Fracture-related infection (FRI), caused by Enterobacter cloacae, in a 48 year-old male following intramedullary nailing of the tibia. A The patient presented with a draining fistula four months after the initial placement of the intramedullary nail. B, C After debridement a two-stage exchange of the nail was performed. The soft tissue defect was definitively closed with a free muscle (i.e. gracilis) flap. D One year postoperatively the flap had healed well and the patient remained infection free
A polymicrobial fracture-related infection (FRI), in a 45 year-old female following plate osteosynthesis of the tibia. A The patient presented with a draining fistula 2 weeks after the initial procedure. B, C After debridement and removal of all hardware (inadequate reduction and implant loosing) (first stage), a ring fixator was placed and the soft tissue defect was definitively closed with a transverse musculocutaneous gracilis (TMG) flap (second stage). D One year postoperatively the flap had healed well and the patient remained infection free
The use of free fasciocutaneous and muscle flaps, as well as local rotational fasciocutaneous and muscle flaps has been described [45]. Muscle flaps have historically been reported to be superior to fasciocutaneous flaps in the management of open contaminated wounds.

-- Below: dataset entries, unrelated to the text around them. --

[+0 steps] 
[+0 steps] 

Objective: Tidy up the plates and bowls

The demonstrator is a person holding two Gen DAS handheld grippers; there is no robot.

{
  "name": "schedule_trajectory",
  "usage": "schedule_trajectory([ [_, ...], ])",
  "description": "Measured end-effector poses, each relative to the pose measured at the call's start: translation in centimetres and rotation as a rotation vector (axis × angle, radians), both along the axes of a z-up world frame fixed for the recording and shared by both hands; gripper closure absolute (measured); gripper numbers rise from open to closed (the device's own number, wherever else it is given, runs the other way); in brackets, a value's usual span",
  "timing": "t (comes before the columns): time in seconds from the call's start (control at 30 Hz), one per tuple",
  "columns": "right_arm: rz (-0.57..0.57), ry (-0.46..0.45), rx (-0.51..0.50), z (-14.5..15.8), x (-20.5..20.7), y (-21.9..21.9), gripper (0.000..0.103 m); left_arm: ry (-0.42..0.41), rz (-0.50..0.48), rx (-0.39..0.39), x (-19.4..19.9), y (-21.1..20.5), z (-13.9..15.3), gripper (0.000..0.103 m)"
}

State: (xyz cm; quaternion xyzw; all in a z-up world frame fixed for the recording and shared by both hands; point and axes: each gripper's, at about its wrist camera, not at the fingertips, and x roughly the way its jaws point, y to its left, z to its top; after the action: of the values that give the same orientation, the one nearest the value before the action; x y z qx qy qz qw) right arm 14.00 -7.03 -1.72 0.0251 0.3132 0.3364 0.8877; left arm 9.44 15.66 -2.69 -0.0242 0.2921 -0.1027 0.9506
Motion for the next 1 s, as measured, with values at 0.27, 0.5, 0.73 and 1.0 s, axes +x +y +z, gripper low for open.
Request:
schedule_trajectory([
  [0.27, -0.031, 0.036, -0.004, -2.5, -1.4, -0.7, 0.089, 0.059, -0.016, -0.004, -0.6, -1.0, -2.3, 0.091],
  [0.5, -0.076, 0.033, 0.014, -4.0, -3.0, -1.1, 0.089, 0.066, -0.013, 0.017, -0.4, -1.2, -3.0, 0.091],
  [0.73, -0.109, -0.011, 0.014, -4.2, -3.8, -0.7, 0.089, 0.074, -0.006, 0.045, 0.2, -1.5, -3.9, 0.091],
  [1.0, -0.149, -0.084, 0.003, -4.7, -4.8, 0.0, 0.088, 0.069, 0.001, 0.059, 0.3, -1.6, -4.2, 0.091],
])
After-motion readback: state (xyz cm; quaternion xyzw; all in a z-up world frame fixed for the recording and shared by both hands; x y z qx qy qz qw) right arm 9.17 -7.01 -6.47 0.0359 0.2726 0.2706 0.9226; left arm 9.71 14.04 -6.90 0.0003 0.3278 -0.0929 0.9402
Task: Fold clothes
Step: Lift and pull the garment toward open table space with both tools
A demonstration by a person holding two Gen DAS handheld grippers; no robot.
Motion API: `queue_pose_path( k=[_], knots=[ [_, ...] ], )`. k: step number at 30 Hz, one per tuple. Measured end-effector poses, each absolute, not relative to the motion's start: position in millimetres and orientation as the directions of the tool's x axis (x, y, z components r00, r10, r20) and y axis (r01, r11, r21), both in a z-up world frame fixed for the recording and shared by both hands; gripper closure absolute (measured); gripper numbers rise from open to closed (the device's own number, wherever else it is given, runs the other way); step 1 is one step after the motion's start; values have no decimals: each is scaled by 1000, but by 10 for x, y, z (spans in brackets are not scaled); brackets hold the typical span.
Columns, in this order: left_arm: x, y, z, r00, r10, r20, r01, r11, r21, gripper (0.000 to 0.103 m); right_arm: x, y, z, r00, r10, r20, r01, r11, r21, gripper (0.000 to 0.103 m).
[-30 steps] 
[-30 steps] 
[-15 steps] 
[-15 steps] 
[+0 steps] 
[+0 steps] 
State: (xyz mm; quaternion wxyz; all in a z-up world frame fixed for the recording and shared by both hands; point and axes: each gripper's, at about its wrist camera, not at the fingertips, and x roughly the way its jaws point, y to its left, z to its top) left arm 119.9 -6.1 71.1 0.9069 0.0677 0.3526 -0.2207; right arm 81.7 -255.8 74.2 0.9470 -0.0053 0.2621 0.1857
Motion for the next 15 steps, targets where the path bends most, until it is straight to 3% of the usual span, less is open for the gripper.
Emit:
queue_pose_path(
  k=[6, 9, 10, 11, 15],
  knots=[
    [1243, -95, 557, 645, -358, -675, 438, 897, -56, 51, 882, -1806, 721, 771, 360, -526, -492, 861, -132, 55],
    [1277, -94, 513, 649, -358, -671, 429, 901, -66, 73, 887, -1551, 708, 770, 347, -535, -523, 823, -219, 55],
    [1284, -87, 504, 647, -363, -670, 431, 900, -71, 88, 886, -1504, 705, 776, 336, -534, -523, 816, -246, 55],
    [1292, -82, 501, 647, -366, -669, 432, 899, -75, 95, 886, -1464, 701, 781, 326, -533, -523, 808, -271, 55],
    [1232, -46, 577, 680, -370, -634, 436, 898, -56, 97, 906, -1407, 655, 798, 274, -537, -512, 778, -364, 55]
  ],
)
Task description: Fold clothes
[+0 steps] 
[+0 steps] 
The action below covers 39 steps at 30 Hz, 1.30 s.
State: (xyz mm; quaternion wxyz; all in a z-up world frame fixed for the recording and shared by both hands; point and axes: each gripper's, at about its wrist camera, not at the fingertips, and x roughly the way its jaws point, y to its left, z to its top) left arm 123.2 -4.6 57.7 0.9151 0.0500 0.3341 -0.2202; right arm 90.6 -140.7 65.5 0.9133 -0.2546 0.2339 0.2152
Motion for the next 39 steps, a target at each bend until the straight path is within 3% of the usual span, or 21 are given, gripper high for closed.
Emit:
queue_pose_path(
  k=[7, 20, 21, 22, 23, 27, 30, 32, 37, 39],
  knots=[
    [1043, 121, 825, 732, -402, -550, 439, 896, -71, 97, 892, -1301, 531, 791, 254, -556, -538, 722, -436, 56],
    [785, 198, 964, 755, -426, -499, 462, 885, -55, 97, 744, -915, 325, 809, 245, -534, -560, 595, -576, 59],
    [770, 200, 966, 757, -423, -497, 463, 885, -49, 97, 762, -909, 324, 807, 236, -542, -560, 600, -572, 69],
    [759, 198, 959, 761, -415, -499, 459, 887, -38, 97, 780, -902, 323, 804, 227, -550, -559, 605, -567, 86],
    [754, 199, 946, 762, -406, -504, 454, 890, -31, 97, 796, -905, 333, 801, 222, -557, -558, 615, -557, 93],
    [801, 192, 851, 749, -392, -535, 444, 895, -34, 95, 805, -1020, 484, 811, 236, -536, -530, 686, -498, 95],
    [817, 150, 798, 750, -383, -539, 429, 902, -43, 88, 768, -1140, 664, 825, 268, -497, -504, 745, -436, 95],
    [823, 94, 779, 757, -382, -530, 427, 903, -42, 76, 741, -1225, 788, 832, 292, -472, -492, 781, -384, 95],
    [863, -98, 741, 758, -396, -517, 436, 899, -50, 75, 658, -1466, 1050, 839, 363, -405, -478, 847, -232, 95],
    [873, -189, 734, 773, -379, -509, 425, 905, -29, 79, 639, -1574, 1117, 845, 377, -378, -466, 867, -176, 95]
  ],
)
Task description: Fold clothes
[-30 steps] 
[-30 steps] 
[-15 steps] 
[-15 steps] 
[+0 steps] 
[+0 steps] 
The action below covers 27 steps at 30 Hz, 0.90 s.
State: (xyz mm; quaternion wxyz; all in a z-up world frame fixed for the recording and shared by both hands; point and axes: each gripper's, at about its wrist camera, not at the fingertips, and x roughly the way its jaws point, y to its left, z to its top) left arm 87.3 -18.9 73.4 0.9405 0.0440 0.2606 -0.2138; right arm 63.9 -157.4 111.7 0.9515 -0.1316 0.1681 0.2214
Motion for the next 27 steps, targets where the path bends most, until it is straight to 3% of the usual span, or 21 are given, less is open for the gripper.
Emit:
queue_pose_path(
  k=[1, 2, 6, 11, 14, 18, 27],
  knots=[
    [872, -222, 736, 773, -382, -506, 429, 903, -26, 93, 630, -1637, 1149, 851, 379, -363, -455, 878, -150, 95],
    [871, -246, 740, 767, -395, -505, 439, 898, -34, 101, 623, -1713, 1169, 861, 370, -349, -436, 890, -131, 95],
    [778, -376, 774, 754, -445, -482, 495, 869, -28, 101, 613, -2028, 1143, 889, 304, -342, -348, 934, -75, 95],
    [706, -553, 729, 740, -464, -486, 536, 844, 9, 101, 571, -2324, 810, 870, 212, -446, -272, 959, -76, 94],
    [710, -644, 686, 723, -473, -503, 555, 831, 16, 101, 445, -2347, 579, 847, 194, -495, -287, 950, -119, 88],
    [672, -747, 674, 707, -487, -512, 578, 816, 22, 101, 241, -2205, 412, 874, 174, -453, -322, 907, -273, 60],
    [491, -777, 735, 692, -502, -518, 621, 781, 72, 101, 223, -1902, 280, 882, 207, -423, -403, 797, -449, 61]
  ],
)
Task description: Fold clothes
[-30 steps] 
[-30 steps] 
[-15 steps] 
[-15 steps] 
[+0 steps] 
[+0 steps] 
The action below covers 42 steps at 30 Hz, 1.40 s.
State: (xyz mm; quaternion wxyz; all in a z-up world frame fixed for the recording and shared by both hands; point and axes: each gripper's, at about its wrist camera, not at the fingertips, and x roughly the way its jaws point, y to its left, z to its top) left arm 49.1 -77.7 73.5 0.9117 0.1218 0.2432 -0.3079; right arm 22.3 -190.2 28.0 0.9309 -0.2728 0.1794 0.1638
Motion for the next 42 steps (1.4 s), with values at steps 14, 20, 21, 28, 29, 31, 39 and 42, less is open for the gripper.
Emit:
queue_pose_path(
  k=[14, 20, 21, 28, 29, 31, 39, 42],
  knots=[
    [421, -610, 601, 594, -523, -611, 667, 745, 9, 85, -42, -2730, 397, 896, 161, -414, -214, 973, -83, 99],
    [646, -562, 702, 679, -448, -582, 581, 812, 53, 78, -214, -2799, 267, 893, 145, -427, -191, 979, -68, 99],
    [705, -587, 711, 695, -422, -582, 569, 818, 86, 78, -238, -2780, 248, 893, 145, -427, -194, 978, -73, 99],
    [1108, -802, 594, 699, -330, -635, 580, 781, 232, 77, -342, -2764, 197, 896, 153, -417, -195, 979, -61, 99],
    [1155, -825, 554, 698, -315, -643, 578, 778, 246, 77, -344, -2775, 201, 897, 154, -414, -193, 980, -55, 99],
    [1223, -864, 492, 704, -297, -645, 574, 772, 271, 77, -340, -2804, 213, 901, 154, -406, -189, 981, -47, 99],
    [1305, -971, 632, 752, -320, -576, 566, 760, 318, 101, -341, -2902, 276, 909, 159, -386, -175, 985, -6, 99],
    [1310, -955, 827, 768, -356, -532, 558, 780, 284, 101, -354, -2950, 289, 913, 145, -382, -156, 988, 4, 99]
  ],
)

May et al. reported recurrence of infection in 4% of 96 patients with chronic traumatic bone wounds closed by free muscle tissue transfer [46]. Experimental studies have shown that muscle flaps improve blood flow to the bone [47, 48]. Furthermore, an animal study directly comparing muscle and fasciocutaneous flaps demonstrated superior bacterial suppression in the muscle group [48]. Another potential benefit of muscle flaps is their ability to reduce dead space resulting from the debridement [50, 51]. However, a multicenter outcome analysis comparing muscle and fasciocutaneous flaps found no difference in limb salvage rates in both acute and chronic trauma wounds [52]. Following a retrospective study of their own results in combination with a systematic review comparing muscle and fasciocutaneous flaps, Liu et al. concluded that muscle flaps and fasciocutaneous flaps had a comparable success rate in the reconstruction of chronic osteomyelitis defects in the lower limb [53]. Others have supported this view with similar findings [4, 54, 55]. Recently, Müller et al. found no difference in 58 FRI cases with respect to recurrence or persistence of infection, non-union or failure of soft tissue reconstruction in relation to the type of flap used [7]. Primary flap failure occurred in 12% of cases (7 of 58) and patients with a high Charlson Comorbidity Index where at increased risk. Interestingly, the authors also showed that in case of primary flap failure within the first three weeks, salvage with secondary soft tissue reconstruction was feasible in all cases and failure was not associated with an increased risk for the development of non-union or recurrent infection [4].
Fallico et al. performed a review of clinical data on the outcome and complication rates with free and pedicled flaps used in cases with exposed hardware [55]. Overall, no significant difference was found in terms of flap survival. There was, however, an increased rate of successful implant retention (78 vs 53%) with pedicled flaps. This was attributed to selection bias, namely the fact that pedicled flaps may have been reserved for less complicated cases with less extensive soft tissue deficits or certain anatomic locations. Furthermore, the complication rate was 47% with pedicled flaps in comparison with only 10% with free flaps. The LEAP study group also found that in severe open tibia fractures, wound complications requiring operative intervention were much more (4.3 times) likely in patients treated with pedicled flaps compared to free flaps [56]. However, Hoyt et al. found that an increase in the annual volume of pedicled flaps for limb salvage was associated with a decrease in flap failure and reoperation rate [57].
Cho et al. compared muscle and fasciocutaneous free flaps in 518 post-traumatic lower extremity reconstructions (238 acute trauma cases and 280 chronic post-traumatic complication cases which included infections) [52]. The two types of flaps were found to be comparable in terms of limb salvage rate and functional recovery. The recurrence rate of infection was, however, not specified. Notably, in patients with Gustilo-Anderson (GA) type IIIB injuries, fasciocutaneous flaps were more commonly re-elevated for subsequent orthopaedic procedures like bone grafting or revision of hardware. Contrary to this, Hoyt et al. found an increased risk of flap failure with the use of muscle flaps in 330 limb salvage procedures [57]. Another consideration is bony healing and recently a study by Mehta et al. revealed that patients with acute GA type IIIB tibia fractures who received muscle flaps had significantly faster radiographic progression of bone healing in the first 6 months compared to patients who received fasciocutaneous flaps [58]. This is supported by the finding of Cho et al. that in a subgroup of patients with GA type III injuries fractures covered with fasciocutaneous flaps required more orthopedic interventions [52]. Although it should be noted that GA type IIIB injuries are not entirely comparable to FRI, the high contamination grade of these severe open fractures still has similarities to infected cases which are the focus of this review.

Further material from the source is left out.